== Problem to work on ==
Return all the data verbatim but without images.

----------

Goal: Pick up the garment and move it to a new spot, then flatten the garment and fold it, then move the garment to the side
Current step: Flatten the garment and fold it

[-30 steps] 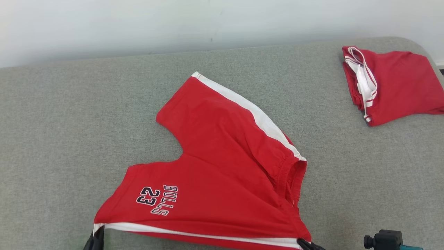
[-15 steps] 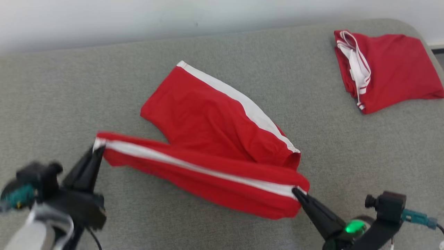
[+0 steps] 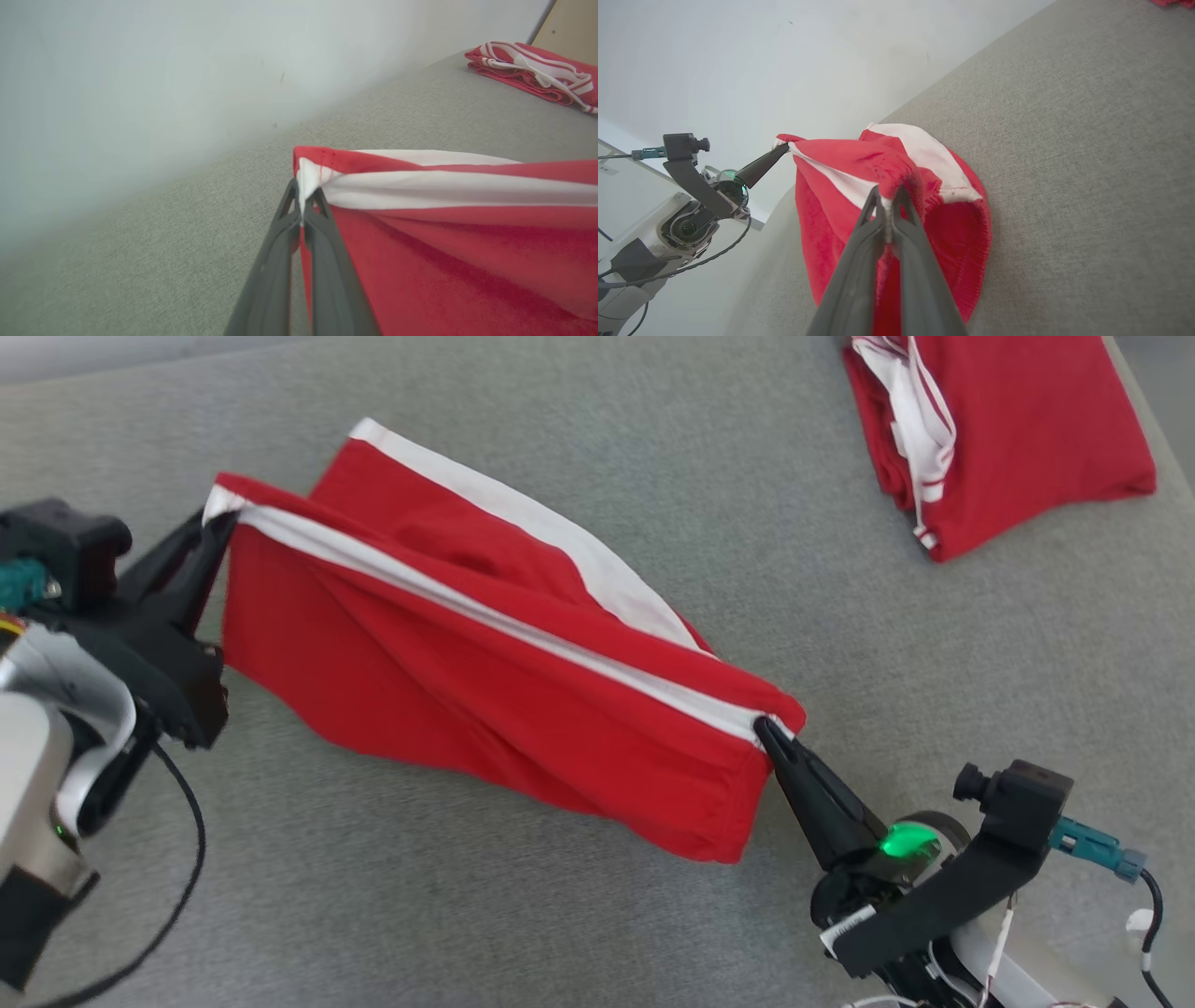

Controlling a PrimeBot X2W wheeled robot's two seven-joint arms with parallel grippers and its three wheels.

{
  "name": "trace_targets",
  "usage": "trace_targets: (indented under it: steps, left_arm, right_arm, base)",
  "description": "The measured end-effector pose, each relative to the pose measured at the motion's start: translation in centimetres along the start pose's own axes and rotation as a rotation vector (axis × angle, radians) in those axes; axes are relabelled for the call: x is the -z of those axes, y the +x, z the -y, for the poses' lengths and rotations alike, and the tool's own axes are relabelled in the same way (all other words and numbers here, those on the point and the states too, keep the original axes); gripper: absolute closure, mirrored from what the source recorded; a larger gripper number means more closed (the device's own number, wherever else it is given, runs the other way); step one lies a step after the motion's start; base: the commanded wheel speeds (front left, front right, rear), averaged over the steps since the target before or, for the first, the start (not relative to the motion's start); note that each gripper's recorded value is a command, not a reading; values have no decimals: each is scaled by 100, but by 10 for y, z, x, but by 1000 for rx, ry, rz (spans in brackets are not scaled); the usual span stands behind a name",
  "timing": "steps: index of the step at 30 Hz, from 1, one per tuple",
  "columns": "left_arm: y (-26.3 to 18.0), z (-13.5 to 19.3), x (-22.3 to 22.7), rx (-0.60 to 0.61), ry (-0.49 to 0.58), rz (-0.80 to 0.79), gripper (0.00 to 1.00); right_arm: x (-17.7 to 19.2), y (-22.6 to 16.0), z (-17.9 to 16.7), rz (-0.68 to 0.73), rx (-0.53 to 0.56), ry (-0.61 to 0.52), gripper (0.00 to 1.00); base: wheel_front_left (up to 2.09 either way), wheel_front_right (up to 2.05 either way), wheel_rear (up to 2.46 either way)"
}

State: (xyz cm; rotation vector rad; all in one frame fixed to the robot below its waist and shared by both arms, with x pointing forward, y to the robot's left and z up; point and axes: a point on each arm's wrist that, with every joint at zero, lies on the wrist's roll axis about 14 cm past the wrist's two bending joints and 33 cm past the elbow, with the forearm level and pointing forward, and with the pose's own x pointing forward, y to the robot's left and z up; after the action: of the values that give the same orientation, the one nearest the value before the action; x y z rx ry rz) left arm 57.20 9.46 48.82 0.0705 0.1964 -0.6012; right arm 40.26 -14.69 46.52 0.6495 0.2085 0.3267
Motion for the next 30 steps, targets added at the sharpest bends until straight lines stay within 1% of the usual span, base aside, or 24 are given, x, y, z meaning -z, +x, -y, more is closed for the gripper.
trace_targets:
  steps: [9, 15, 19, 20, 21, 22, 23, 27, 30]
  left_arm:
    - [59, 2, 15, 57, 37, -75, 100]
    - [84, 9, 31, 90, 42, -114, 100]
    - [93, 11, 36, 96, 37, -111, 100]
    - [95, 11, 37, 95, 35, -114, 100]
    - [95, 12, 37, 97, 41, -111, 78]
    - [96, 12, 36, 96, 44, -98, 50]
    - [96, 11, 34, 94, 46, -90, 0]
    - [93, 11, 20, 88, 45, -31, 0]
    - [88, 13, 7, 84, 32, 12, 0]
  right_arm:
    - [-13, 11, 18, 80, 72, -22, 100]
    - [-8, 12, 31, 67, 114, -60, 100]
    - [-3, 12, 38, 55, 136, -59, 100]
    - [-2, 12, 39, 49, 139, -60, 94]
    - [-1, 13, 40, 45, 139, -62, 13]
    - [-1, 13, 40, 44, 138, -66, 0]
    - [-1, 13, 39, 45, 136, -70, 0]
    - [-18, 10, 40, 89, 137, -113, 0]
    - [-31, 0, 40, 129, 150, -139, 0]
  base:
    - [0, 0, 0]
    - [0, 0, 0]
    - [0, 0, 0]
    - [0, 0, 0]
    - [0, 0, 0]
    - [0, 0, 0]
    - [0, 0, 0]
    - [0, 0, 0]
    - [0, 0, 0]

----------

== Exercise answer ==
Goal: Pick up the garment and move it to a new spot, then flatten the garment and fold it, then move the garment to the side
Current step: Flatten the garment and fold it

[-30 steps] 
[-15 steps] 
[+0 steps] 

Controlling a PrimeBot X2W wheeled robot's two seven-joint arms with parallel grippers and its three wheels.

{
  "name": "trace_targets",
  "usage": "trace_targets: (indented under it: steps, left_arm, right_arm, base)",
  "description": "The measured end-effector pose, each relative to the pose measured at the motion's start: translation in centimetres along the start pose's own axes and rotation as a rotation vector (axis × angle, radians) in those axes; axes are relabelled for the call: x is the -z of those axes, y the +x, z the -y, for the poses' lengths and rotations alike, and the tool's own axes are relabelled in the same way (all other words and numbers here, those on the point and the states too, keep the original axes); gripper: absolute closure, mirrored from what the source recorded; a larger gripper number means more closed (the device's own number, wherever else it is given, runs the other way); step one lies a step after the motion's start; base: the commanded wheel speeds (front left, front right, rear), averaged over the steps since the target before or, for the first, the start (not relative to the motion's start); note that each gripper's recorded value is a command, not a reading; values have no decimals: each is scaled by 100, but by 10 for y, z, x, but by 1000 for rx, ry, rz (spans in brackets are not scaled); the usual span stands behind a name",
  "timing": "steps: index of the step at 30 Hz, from 1, one per tuple",
  "columns": "left_arm: y (-26.3 to 18.0), z (-13.5 to 19.3), x (-22.3 to 22.7), rx (-0.60 to 0.61), ry (-0.49 to 0.58), rz (-0.80 to 0.79), gripper (0.00 to 1.00); right_arm: x (-17.7 to 19.2), y (-22.6 to 16.0), z (-17.9 to 16.7), rz (-0.68 to 0.73), rx (-0.53 to 0.56), ry (-0.61 to 0.52), gripper (0.00 to 1.00); base: wheel_front_left (up to 2.09 either way), wheel_front_right (up to 2.05 either way), wheel_rear (up to 2.46 either way)"
}

State: (xyz cm; rotation vector rad; all in one frame fixed to the robot below its waist and shared by both arms, with x pointing forward, y to the robot's left and z up; point and axes: a point on each arm's wrist that, with every joint at zero, lies on the wrist's roll axis about 14 cm past the wrist's two bending joints and 33 cm past the elbow, with the forearm level and pointing forward, and with the pose's own x pointing forward, y to the robot's left and z up; after the action: of the values that give the same orientation, the one nearest the value before the action; x y z rx ry rz) left arm 57.20 9.46 48.82 0.0705 0.1964 -0.6012; right arm 40.26 -14.69 46.52 0.6495 0.2085 0.3267
Motion for the next 30 steps, targets added at the sharpest bends until straight lines stay within 1% of the usual span, base aside, or 24 are given, x, y, z meaning -z, +x, -y, more is closed for the gripper.
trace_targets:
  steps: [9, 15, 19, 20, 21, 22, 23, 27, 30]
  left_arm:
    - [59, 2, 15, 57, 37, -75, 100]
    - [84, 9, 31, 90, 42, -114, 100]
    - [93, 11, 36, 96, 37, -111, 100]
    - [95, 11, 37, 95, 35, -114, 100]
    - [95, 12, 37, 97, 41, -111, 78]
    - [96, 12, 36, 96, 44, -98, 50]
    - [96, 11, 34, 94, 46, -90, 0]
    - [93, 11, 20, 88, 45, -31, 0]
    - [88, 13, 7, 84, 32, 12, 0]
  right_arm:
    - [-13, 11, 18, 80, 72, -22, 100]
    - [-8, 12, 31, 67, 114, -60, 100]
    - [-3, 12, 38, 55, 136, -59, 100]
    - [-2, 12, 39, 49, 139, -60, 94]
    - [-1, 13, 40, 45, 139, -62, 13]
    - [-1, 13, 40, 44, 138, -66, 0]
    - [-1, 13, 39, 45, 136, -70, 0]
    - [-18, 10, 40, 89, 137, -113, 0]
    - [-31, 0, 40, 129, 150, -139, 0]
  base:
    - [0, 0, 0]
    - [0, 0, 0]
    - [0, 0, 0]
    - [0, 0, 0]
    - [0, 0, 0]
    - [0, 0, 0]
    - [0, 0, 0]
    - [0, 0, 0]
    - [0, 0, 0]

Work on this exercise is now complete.